Ele não demora muito a sair do Sítio São Francisco, localizado na zona rural do município de Prata, onde criou os filhos e ainda mantém suas roças de mandioca. No centro de São José do Egito, município localizado no vizinho estado de Pernambuco, é tomado como parte natural da paisagem. Conversa com um, acena para outro, elogia a beleza de uma moça e, entre um trago de cachaça ou um gole de cerveja, não dispensa uma prosa.

“Nunca mais apareceu alguém que saiba me entrevistar direito. O melhor foi Cascudo”, se referindo ao “folclorista” potiguar Luís da Câmara Cascudo, cuja obra seria um dos eixos de entendimento do que viria a ser reconhecido como a cultura popular do Nordeste.
Se a poesia cantada do Pajeú não respirava academias, menos ainda se destinava ao papel. Naquela época, em que também os meios de comunicação eram escassos, os poetas eram também cronistas e informadores dos fatos sociais do mundo.
A poesia era feita e consumida na hora, comenta o professor de filosofia e pesquisador Marcos Nunes da Costa. “Sem Zé de Cazuza, muito do que foi declamado no calor do improviso jamais teria se tornado clássico com o tempo, se não fosse a atenção de Zé de Cazuza. Dono de uma memória prodigiosa, ele simplesmente decorava os grandes versos nascidos nas rodas de glosa e cantoria”.
“Só não entrava na cabeça dele verso ruim. O que era bom, ele gravava na hora. A maioria desses poetas sequer seria lembrada, se não fosse a memória obstinada de Zé de Cazuza”. Comenta o escritor Antônio José de Lima, autor do livro “Legado Filosófico de Poetas e Repentistas Semianalfabetos” (Ed. Bagaço).
“EU SÓ ME LEMBRO DAS COISAS”

“Não tem técnica, não. Eu só me lembro das coisas”, simplifica ele, consciente de seu papel como o grande memorialista da poesia do Pajeú. De um só fôlego, ele se veste da conhecida entonação poética da região e lembra um dos principais poemas de Louro do Pajeú sobre o peso dos anos acumulados na vida: “Eu já não suporto mais/ Na vida, tantas revoltas/ Prazer, por que não me buscas?/ Mágoas, por que não me soltas?/ Presente, porque não foges/ Passado, por que não voltas?”.
Mas seu espírito de menino parece não ter espaço para melancolias. Quer mais é ampliar os dados do seu HD cerebral com novas poesias. “Nem sei ainda. Mas vou ampliar meu livro.
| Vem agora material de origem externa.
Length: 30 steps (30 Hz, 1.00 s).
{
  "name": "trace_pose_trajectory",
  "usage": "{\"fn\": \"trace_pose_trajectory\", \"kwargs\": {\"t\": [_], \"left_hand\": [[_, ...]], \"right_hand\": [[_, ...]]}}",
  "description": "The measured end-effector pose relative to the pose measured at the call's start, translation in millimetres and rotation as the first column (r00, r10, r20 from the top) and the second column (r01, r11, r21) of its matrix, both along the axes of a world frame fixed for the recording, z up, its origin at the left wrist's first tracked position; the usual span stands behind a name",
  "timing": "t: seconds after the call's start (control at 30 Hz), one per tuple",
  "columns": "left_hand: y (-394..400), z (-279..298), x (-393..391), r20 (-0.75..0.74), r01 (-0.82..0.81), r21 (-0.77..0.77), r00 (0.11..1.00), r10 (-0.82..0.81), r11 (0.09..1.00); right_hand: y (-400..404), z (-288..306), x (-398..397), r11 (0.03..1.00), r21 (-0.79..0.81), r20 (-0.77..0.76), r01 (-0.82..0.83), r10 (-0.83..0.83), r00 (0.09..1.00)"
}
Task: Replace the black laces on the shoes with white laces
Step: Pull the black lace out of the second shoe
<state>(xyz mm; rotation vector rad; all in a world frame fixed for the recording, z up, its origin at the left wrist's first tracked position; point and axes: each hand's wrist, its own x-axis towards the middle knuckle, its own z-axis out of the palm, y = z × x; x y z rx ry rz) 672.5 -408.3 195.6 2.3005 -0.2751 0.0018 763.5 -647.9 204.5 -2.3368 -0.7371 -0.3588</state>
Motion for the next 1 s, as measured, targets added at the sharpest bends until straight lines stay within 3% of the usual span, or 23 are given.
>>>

Acho que ainda dá pra incluir uns 30 poetas numa próxima edição”, diz ele, sobre o seu livro “Poetas Encantadores”, um livro que desde seu lançamento, nos anos 80, já teve quatro reedições e, naturalmente, se tornou uma das grandes referências para essa escola de poesia falada que, no papel, tem ampliado sua fala.
O 14º Festival de Cultura Popular Zabé da Loca, realizado nos dias 28 e 29 de março de 2025, é uma realização da Prefeitura Municipal de Monteiro, através da Secretaria de Cultura e Turismo, sob coordenação do Secretário Nanido Cavalcante e Executiva Eliane Andrade.